Showcase event unveils full details of £107m Marischal Square project
New imagery of Aberdeen’s £107 million Marischal Square transformation has unveiled the type of building materials which will be used for the project.
A special showcase event in the city by developer and urban regeneration specialist Muse Developments revealed that two-thirds of the mixed-use project’s exterior is set to be glass with the rest made of granite.
Work on the development began when Morgan Sindall moved on site back in April, however the type of building materials to be used for the project had not been finalised.
Muse was given until this month to tell Aberdeen City Council what mix of concrete, glass and granite would be used.
The local authority said it had reached an agreement in principle with the developers in terms of the details of finishes and materials, and a final formal submission was expected shortly.
Muse also announced it is working with Aberdeen City Council and Historic Scotland to bring the historic Provost Skene’s House to greater prominence as a feature of the scheme with a £500,000 investment.
Concerns have been raised that the new retail and leisure complex will block the view of Provost Skene’s House, which sits at the centre of the Broad Street site.
But developer Muse said it plans to “rejuvenate” the 16th Century building and create a “modern civic space”.
Yesterday’s launch event showcased the Halliday Fraser Munro designed buildings through an animated film, allowing Muse to share its vision of the way in which the different elements of the mixed-use development will integrate with its location.
All Bar One and Burger & Lobster have agreed to take restaurant space at the development while a number of other bar and restaurant operators have agreed ‘Heads of Terms’ with Muse to occupy the ground floor leisure space.
The commitment of international hotel operator, Marriott, to operate the 126-bedroom, 4-star Residence Inn, was agreed in 2014.
Morgan Sindall is 10 weeks into the 116-week construction contract and on programme to deliver the scheme as planned in July 2017.
The project is providing 300 jobs during the construction process with the potential creation of 1,500 new jobs in the area when the project is complete.
Fully funded by Aviva Investors, Marischal Square will deliver a vibrant new quarter for the city including:
- 173,500 sq ft of Grade ‘A’ office accommodation
- a mixture of granite and glass in the elevations
- new garden and civic space in front of Provost Skene’s House
- circa 26,600 sq ft of ground floor café, bar and restaurant space
- a 126-bed, four-star Residence Inn by Marriott hotel
Muse regional director for Scotland, Stephen Turner, said he was delighted with the progress made so far and that Muse and its partner Aviva Investors has been in a position to deliver the structure that it proposed to the city council from the outset.
He said: “Marischal Square will be a keystone of the vision of the council’s City Centre Masterplan proposals, providing a new civic square for Aberdeen and creating an enhanced setting for Marischal College. It will also deliver a vibrant new mixed-use development in keeping with Aberdeen’s justifiable position as one of the UK’s leading business destinations.

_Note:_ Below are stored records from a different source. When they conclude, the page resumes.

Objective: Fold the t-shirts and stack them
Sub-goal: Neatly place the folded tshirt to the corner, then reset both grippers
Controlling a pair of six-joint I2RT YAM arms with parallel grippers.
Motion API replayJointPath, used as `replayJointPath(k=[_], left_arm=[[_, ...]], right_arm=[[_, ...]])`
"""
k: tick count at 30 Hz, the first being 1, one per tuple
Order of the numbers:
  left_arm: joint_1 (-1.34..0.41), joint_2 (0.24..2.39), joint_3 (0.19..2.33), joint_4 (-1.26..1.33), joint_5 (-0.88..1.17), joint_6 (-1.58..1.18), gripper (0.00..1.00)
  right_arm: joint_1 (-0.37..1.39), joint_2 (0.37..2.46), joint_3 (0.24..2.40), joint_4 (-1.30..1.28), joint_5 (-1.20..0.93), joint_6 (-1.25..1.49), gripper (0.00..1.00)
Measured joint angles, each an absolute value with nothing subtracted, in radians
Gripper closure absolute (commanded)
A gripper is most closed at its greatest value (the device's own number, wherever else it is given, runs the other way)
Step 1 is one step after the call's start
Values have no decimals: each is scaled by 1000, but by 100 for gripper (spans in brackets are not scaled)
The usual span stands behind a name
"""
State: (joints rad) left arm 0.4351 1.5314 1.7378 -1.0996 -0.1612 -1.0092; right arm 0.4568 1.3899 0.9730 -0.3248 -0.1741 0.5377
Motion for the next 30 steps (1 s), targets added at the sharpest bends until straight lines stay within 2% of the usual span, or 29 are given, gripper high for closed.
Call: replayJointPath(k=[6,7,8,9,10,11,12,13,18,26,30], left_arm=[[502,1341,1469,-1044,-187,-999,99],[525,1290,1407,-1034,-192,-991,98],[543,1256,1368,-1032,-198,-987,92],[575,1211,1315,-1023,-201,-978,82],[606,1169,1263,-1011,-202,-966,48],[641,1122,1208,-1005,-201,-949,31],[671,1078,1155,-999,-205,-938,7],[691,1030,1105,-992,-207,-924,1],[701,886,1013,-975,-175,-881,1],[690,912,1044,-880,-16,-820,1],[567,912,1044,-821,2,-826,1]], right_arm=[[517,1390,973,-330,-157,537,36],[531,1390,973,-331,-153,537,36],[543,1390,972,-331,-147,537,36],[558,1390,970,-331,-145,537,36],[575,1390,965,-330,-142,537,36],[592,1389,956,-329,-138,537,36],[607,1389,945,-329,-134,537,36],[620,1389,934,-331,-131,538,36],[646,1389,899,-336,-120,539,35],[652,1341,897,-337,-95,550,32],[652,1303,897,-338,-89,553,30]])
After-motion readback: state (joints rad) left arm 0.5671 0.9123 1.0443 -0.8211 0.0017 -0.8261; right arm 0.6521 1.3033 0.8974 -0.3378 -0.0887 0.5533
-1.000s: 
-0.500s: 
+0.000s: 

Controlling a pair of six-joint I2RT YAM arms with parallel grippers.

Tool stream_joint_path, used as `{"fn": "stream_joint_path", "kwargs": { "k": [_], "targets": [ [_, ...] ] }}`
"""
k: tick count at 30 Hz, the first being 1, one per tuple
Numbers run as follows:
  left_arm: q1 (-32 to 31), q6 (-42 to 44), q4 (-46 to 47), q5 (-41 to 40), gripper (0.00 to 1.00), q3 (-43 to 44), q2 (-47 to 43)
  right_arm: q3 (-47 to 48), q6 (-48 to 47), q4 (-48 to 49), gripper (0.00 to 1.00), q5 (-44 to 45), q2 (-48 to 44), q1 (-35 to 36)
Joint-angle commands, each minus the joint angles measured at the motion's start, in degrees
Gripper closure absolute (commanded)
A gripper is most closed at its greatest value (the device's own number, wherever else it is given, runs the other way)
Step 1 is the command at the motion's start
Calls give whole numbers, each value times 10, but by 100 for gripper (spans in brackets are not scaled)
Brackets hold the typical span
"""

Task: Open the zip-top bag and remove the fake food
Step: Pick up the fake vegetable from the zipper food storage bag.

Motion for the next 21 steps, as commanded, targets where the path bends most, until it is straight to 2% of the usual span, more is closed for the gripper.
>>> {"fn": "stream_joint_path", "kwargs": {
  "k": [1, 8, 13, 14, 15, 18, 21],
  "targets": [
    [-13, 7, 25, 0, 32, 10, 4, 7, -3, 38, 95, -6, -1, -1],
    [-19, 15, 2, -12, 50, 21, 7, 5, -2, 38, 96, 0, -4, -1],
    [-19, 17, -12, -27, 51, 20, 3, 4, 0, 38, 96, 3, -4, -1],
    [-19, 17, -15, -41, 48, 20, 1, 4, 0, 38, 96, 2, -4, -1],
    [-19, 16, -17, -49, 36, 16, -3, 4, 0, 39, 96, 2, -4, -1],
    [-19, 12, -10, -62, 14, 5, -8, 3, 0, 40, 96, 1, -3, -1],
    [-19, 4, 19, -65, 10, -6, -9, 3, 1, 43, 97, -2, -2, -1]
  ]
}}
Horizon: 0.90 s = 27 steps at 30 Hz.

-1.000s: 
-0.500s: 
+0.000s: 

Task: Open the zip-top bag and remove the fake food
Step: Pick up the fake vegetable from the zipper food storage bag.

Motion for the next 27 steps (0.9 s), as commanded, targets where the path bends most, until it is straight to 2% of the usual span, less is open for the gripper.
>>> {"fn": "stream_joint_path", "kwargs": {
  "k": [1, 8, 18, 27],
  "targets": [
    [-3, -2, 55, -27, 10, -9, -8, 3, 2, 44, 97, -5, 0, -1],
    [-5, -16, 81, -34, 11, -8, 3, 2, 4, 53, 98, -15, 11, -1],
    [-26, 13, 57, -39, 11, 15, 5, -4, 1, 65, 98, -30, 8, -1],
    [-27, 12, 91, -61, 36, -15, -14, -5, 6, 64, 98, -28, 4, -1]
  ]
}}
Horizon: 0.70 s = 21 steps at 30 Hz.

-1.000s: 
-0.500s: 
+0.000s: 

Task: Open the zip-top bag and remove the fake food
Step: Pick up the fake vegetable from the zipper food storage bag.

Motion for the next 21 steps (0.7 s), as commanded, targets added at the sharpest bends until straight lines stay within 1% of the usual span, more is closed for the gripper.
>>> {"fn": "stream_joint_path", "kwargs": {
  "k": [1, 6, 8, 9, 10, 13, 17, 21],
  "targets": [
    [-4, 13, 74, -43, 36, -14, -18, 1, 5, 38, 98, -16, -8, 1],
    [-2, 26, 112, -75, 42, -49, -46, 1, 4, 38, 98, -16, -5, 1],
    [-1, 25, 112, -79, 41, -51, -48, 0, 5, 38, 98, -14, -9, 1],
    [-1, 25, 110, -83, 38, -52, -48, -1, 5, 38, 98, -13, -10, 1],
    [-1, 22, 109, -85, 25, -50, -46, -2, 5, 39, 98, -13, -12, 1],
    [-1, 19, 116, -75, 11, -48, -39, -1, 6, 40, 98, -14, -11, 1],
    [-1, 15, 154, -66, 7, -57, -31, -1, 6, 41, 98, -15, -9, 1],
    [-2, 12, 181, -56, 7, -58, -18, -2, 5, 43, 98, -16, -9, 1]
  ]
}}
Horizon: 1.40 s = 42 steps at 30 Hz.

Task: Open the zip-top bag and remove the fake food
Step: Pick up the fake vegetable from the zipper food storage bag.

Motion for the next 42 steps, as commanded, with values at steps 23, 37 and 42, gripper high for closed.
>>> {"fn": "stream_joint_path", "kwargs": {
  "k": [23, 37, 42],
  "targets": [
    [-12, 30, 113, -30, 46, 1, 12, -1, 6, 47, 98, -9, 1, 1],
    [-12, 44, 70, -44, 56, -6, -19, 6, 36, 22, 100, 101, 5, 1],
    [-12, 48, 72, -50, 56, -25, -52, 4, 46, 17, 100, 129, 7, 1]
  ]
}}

“The development will make a long-term impact on the local economy and it is encouraging that our vision for the project, and that of our partners at the council and Aviva, has already been shared by leading businesses including Marriott, All Bar One and Burger & Lobster.
“It is vital the city has the right mix of office and commercial space to capitalise on the business opportunities of the future. Muse and its experienced advisors are confident of having tenants taking up space within the Grade ‘A’ office accommodation by the summer of 2017.”
With plans to make Broad Street a ‘shared space’ (buses and taxis only) part of the proposals included in the council’s wider City Centre Masterplan discussions, Aberdeen City Council Depute Leader, Councillor Marie Boulton said Marischal Square balanced the essential commercial requirements of the project with a scheme which would reflect positively on the city and those ‘living and breathing’ the development in the years to come.